ThinkProgress Logo

Security

The Importance Of Investigating Torture

CheneyGiven that the Washington Post editorial board was pretty sympathetic to some of the Bush administration’s more outlandish national security claims, it says a lot that they’re not willing to follow Dick Cheney down his rabbit hole in regard to Attorney General Holder’s decision to re-investigate allegations of abuse — including murder — contained in the recently de-classified CIA Inspector General’s report.

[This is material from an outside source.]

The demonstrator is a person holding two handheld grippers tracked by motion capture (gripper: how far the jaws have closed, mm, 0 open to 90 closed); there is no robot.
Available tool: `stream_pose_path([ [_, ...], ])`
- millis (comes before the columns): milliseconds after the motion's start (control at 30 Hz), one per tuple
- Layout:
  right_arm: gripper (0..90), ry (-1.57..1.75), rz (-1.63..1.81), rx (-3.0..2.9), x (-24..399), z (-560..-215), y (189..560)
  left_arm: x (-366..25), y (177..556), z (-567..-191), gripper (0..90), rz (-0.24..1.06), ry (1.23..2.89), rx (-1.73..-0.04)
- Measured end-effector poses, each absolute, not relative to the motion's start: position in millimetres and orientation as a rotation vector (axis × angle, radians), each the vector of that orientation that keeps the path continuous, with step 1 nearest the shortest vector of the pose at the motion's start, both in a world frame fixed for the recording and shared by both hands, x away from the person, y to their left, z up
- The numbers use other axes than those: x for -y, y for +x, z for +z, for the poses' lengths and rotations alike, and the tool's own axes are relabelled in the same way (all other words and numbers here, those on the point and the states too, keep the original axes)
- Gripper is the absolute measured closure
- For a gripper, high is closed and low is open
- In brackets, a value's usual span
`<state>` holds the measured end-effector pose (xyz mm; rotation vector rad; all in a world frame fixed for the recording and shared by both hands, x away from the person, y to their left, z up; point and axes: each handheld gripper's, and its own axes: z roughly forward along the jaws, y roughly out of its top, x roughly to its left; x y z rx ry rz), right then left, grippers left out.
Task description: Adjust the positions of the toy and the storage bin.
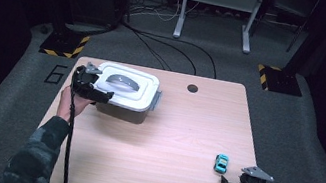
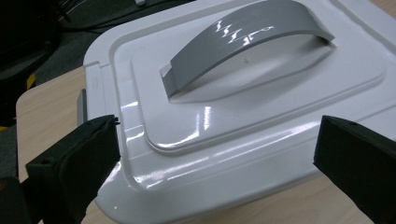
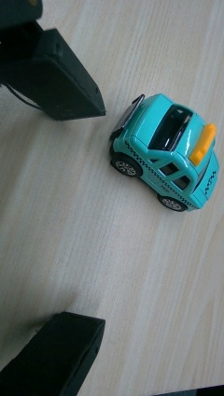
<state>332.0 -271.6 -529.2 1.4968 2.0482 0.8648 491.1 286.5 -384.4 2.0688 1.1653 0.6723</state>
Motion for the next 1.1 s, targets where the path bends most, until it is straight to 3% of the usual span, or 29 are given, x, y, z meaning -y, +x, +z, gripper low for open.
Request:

Correcting Cheney’s false assertion on Fox News that President Obama had promised that “there wouldn’t be any investigation like this,” the editors make the important, if obvious, point that there are few people in American political life less qualified than Dick Cheney to cry “politicization“:

Mr. Cheney is right when he argues that these incidents already have been investigated; prosecutors in the U.S. attorney’s office for the Eastern District of Virginia and at Justice Department headquarters looked into the abuse allegations and concluded that prosecution was warranted in only one case, involving a CIA contractor. Under normal circumstances, that would and should be the end of the matter. Yet Mr. Cheney is wrong to argue that only partisan politics on the part of the Obama administration can explain the decision to reopen the cases. If anything, the politicization of the Justice Department during the Bush years is to blame for the need for further investigation to ensure that the decision not to prosecute was justified.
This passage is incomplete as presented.